Through the experimental verification, it could be concluded that the proposed FEMU method could improve the parameter identifiability using the sequential framework. As a result, the updated responses for both calibration and validation data were significantly improved with much lower parameter variability (i.e., smaller C.V.). Based on these results, it could be concluded that the proposed FEMU method could provide better results of the FEMU against the conventional one.

5. Conclusions

As sensing techniques become more advanced, various types of the experimental data can be measured. As a result, various responses from the infra-structures are available using the accelerometer, optical fiber sensing and vision-based systems. The heterogeneous data including static and modal data can provide informative information for structural behaviors and using the heterogeneous data for FEMU has been investigated by the previous study to improve the updating results. In this context, using the heterogeneous data can alleviate the parameter compensation among the updating parameter by providing additional information on updating parameters.

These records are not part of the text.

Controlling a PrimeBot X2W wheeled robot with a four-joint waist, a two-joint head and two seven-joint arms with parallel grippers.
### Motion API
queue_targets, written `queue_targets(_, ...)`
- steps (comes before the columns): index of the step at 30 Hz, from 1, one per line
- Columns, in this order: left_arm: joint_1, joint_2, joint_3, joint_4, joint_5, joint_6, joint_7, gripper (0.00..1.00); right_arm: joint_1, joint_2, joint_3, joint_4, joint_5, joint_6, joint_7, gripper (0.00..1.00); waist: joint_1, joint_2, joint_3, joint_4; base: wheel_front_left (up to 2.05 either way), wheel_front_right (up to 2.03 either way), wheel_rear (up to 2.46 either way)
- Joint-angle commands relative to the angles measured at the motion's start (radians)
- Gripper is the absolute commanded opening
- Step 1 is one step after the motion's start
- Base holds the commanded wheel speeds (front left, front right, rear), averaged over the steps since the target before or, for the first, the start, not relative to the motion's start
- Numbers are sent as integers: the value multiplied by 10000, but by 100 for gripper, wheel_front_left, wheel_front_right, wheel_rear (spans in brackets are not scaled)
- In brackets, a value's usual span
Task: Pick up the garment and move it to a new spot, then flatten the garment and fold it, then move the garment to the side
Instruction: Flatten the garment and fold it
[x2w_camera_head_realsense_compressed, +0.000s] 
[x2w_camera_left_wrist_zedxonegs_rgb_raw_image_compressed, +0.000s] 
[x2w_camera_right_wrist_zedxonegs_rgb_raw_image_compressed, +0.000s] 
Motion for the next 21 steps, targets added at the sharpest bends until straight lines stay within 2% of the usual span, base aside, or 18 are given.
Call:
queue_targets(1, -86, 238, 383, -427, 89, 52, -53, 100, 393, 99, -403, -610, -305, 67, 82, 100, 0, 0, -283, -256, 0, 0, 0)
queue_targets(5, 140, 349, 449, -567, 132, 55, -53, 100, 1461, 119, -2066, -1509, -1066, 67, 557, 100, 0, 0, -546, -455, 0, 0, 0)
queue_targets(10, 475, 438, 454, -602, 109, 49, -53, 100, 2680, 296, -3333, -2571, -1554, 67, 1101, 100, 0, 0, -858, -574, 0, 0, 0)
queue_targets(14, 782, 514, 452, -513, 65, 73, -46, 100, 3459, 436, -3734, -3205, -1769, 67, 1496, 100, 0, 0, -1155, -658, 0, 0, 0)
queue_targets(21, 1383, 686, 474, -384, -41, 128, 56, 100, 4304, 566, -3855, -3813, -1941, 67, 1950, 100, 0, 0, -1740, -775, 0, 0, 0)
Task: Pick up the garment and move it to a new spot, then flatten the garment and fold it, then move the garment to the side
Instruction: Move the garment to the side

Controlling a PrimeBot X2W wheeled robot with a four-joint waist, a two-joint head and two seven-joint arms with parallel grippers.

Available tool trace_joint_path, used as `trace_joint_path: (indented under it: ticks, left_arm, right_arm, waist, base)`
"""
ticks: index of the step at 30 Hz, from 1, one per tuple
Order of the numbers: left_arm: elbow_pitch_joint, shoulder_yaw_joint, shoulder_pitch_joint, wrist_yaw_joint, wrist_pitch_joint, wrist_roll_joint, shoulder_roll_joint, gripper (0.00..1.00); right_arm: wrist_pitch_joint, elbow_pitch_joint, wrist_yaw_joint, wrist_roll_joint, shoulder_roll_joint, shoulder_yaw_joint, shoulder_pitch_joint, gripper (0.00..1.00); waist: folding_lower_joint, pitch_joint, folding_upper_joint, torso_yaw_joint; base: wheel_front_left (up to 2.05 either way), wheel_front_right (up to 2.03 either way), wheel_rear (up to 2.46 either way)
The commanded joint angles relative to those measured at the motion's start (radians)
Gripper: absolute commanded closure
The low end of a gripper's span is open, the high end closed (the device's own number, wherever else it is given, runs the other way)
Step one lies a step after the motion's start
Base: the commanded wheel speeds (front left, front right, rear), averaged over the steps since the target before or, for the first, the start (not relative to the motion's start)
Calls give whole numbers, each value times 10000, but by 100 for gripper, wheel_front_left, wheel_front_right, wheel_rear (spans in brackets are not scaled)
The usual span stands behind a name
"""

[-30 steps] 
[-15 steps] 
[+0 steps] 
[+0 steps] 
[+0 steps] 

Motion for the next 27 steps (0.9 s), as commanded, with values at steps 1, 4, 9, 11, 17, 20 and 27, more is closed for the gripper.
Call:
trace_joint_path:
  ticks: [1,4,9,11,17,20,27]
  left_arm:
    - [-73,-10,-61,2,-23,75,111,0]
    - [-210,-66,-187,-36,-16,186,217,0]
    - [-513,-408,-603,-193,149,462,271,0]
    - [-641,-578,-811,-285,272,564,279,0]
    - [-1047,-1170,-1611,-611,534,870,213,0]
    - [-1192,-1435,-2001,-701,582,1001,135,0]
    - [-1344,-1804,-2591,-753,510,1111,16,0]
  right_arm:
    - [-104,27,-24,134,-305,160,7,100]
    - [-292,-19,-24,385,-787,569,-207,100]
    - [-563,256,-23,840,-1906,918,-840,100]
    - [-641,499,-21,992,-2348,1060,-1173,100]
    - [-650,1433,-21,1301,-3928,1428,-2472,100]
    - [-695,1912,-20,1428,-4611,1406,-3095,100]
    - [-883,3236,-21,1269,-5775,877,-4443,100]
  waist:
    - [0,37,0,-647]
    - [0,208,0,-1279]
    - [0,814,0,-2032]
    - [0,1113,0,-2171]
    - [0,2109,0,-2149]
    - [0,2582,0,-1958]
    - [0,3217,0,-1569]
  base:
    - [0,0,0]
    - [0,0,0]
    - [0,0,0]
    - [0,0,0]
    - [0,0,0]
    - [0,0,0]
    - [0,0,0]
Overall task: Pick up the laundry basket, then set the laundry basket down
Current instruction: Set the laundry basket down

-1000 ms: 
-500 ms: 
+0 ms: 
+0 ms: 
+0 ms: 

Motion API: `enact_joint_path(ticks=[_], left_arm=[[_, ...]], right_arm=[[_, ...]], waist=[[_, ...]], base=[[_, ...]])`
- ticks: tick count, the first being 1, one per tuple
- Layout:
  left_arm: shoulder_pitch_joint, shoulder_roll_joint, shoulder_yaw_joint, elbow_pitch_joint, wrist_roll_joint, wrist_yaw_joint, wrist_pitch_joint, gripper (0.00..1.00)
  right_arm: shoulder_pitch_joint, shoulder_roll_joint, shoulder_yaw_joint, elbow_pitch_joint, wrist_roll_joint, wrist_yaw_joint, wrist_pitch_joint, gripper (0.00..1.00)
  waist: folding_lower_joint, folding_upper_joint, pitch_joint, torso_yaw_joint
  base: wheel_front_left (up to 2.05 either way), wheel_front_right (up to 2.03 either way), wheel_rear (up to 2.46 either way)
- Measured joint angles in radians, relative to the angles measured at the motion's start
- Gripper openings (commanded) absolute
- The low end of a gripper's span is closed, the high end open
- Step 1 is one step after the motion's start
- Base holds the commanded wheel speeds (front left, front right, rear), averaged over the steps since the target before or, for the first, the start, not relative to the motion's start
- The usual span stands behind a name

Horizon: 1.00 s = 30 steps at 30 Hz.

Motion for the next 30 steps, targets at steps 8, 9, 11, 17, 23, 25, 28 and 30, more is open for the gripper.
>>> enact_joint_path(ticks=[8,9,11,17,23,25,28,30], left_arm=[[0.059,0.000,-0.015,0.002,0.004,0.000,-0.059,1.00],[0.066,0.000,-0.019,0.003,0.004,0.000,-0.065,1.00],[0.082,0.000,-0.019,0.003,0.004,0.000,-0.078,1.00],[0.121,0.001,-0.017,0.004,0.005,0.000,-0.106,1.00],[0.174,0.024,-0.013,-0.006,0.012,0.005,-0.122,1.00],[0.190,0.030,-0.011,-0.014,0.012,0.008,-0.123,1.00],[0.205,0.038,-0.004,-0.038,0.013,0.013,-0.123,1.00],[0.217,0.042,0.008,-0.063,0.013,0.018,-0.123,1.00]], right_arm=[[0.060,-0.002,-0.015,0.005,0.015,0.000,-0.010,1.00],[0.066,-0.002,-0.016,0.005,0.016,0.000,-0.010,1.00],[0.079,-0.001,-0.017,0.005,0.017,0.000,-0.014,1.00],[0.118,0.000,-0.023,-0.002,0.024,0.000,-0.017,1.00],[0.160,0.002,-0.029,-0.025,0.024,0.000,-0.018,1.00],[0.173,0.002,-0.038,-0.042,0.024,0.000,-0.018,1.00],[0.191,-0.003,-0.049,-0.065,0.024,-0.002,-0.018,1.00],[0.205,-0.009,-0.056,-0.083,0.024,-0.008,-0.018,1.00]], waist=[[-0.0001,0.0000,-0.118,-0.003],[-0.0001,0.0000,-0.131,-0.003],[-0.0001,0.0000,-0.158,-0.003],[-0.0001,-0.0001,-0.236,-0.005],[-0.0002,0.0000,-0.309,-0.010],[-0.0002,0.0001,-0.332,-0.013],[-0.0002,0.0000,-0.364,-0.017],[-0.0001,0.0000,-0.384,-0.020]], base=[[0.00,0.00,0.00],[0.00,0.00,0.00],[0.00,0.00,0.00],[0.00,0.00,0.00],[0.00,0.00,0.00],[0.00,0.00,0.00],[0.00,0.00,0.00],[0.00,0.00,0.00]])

Conventionally, FEMU employs both static and modal data simultaneously to formulate the objective function (i.e., one-stage approach). When the static and modal data is simultaneously used to formulate the objective function, FEMU should be carefully performed to maximize the utilization of information in the heterogeneous data and avoid the certain type of the responses dominates the residual sum in the objective function. In this context, there are two goals of this study as follows: (1) this study shows the limitation of the conventional FEMU method through the numerical and experimental study; and (2) The FEMU method using a new sequential framework is proposed to address the abovementioned limitations and improve the parameter identifiability. The proposed FEMU method consists of two steps; firstly, the proposed FEMU method identifies the rotational spring constants at the support condition using static data and N.N. Once the rotational spring constants are identified, they are fixed to the identified values and FEMU using modal properties is performed to identify the remaining updating parameters (e.g., stiffness of the superstructures). By doing so, parameter compensation can be minimized by identifying the updating parameters separately; (2) the information from static and modal data can be independent utilized and (3) the optimal weighting factor does not needed to balance relative significances between modal and static data. The proposed FEMU method was evaluated by numerical and experimental study with the conventional FEMU method. Based on the results, the following summaries could be drawn as:

• In the numerical study, the proposed FEMU method identified more accurate values of the updating parameters under the presence of the noise. As a result, the proposed method provided the better predictive performances over calibration and validation data than those of the conventional FEMU method.
• In the experimental verification, the conventional FEMU method generally provided larger values of the C.V. than those of the proposed FEMU methods. This large C.V. indicates a lack of the parameter identifiability due to parameter compensation. In addition, the identified values from the proposed method were more realistic than those of the conventional method (i.e., additional stiffness by the tendon in the girders).
• For calibration data in experimental verification, the proposed FEMU method provided more accurate predictions than those of the conventional FEMU method. In addition, more accurate predictions in extrapolation were also observed. This implies that the proposed FEMU method identified the accurate updating parameters and improved the static and dynamic behaviors of the existing structure.

The parameter identifiability could be enhanced using the heterogeneous data sequentially rather than using them at once. The proposed FEMU method could update the initial FE model accurately, so that the updated FE model from the proposed FEMU method could improve the reliability for predictive performances for further applications (e.g., condition and risk assessments using the updated FE model).